• **ACTION ITEM**: Scan the records below, and wherever a line has the word "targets", pull it out.

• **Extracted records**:
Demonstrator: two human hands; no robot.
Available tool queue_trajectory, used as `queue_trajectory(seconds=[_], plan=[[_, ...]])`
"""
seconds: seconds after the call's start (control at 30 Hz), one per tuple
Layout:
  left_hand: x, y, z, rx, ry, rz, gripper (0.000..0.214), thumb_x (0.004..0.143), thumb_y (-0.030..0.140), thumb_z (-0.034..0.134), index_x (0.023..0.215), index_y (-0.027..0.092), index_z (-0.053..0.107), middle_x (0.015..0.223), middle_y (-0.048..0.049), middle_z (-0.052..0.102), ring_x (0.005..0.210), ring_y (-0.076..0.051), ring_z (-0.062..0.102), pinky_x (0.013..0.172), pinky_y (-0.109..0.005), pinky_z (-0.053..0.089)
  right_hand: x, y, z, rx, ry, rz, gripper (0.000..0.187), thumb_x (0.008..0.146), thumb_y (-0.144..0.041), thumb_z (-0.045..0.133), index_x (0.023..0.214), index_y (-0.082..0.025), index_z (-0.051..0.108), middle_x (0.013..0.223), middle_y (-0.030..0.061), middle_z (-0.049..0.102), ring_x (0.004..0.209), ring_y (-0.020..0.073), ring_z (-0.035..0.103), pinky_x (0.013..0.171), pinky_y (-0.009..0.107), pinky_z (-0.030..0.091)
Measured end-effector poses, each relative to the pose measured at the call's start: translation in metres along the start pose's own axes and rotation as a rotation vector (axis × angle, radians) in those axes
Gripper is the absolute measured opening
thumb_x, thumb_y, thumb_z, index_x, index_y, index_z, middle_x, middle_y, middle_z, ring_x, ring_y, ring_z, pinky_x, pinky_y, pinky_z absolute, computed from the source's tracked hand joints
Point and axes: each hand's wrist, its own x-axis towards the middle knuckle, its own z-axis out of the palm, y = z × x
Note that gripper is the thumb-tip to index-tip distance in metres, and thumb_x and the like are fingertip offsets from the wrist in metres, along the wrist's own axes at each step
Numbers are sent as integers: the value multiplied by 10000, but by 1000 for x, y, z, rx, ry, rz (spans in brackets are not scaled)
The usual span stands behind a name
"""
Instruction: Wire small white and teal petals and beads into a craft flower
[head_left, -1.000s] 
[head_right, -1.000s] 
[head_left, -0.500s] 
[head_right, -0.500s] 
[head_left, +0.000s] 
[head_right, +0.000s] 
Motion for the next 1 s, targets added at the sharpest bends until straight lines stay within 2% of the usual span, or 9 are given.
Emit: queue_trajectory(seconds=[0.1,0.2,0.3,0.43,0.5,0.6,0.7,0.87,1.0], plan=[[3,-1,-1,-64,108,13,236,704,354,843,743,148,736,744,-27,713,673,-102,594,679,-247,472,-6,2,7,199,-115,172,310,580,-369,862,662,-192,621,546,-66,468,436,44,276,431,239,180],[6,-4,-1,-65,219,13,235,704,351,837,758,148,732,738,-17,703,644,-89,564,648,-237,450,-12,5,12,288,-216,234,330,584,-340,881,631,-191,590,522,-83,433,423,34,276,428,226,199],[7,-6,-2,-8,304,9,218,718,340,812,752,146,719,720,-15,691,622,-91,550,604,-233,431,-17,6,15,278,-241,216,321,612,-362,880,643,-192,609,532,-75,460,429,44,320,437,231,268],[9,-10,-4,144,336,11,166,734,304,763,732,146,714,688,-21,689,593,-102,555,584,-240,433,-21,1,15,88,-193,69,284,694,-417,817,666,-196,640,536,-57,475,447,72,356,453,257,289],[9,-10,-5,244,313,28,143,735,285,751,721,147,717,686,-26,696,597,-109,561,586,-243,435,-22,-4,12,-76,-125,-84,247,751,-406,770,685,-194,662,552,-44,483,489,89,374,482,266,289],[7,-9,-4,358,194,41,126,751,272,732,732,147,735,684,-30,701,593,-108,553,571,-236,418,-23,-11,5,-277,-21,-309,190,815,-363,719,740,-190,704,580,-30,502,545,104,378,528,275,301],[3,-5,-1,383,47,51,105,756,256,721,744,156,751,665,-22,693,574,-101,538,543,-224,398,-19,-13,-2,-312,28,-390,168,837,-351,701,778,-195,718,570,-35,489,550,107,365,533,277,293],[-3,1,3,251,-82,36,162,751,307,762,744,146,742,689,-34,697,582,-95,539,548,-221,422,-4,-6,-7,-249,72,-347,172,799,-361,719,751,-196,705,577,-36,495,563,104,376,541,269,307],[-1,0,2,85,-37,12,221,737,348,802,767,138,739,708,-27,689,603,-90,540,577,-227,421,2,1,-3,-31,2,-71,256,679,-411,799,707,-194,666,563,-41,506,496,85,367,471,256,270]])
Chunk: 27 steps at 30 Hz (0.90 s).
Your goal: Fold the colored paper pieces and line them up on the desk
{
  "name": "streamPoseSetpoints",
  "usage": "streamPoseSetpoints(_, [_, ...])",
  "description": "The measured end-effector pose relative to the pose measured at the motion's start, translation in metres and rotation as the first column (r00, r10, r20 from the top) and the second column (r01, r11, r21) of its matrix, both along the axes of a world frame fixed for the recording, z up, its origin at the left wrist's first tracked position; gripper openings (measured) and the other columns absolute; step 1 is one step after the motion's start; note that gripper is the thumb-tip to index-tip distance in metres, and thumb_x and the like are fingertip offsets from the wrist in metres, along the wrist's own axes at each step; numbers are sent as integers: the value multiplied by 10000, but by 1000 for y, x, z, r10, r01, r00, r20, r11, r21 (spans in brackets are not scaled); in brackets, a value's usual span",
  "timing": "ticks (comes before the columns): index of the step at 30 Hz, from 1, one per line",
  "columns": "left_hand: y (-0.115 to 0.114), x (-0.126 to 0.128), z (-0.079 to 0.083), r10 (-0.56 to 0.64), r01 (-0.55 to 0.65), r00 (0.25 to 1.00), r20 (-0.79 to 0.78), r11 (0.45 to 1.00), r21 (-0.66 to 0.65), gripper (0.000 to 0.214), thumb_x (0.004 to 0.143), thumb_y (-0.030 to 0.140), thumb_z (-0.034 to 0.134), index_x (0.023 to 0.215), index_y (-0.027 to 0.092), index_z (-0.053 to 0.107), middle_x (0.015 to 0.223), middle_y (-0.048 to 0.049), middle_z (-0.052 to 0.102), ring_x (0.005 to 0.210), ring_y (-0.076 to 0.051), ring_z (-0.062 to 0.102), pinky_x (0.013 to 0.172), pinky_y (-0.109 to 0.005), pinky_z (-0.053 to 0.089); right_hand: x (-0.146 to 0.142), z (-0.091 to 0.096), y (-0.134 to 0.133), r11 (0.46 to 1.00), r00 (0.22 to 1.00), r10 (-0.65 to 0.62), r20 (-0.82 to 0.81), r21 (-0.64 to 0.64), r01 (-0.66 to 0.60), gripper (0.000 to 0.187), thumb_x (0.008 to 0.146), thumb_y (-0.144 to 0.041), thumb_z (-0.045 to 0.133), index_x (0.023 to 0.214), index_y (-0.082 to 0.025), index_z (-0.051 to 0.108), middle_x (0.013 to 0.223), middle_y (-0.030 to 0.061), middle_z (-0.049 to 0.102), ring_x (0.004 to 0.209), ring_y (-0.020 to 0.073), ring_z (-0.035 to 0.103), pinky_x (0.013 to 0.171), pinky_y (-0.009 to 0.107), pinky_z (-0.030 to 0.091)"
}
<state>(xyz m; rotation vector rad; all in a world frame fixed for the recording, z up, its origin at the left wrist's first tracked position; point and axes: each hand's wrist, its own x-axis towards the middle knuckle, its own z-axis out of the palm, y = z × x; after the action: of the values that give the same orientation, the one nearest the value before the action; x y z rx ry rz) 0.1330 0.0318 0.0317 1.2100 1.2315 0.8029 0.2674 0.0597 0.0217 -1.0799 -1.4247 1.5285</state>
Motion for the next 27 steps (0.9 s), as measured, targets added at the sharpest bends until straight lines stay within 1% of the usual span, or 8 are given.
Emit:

• **EXERCISE SOLUTION**:
Motion for the next 1 s, targets added at the sharpest bends until straight lines stay within 2% of the usual span, or 9 are given.
Motion for the next 27 steps (0.9 s), as measured, targets added at the sharpest bends until straight lines stay within 1% of the usual span, or 8 are given.

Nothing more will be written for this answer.